#### [Exercise brief]
The answer should hold only the line with "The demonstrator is" and each line after it through the last line of the material, exactly.

_ _ _

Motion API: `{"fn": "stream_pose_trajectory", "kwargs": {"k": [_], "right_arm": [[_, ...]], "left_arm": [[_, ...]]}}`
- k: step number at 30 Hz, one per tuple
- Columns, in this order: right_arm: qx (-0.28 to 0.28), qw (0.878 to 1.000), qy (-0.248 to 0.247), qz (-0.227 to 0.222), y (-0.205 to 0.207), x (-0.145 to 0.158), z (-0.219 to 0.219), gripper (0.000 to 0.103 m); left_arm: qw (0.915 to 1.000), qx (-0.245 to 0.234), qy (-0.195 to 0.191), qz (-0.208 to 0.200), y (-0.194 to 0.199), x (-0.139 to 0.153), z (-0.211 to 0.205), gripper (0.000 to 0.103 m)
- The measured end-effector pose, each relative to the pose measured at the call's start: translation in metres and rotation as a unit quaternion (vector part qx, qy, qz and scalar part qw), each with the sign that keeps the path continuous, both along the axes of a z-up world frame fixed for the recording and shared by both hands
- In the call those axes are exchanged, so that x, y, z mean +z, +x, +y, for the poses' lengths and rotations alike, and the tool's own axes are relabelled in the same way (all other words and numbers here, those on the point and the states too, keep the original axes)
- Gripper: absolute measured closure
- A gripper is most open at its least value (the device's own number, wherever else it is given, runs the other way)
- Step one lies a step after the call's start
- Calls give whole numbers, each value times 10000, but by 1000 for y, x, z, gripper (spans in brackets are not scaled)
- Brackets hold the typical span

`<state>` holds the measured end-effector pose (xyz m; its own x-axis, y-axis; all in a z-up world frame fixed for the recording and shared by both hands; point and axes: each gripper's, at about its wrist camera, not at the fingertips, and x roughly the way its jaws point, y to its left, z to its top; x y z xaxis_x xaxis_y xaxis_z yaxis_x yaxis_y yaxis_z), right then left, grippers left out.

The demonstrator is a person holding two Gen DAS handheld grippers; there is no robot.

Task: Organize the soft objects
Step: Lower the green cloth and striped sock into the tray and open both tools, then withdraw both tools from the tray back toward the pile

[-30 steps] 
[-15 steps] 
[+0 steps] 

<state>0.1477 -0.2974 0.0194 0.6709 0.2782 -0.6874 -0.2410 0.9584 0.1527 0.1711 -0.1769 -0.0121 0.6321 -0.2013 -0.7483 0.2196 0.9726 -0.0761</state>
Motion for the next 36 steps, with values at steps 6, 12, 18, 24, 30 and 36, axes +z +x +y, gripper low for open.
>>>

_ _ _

#### [Solution to this exercise]
The demonstrator is a person holding two Gen DAS handheld grippers; there is no robot.

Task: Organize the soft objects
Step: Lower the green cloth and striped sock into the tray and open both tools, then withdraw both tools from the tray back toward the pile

[-30 steps] 
[-15 steps] 
[+0 steps] 

<state>0.1477 -0.2974 0.0194 0.6709 0.2782 -0.6874 -0.2410 0.9584 0.1527 0.1711 -0.1769 -0.0121 0.6321 -0.2013 -0.7483 0.2196 0.9726 -0.0761</state>
Motion for the next 36 steps, with values at steps 6, 12, 18, 24, 30 and 36, axes +z +x +y, gripper low for open.
>>>

There is no more output to give.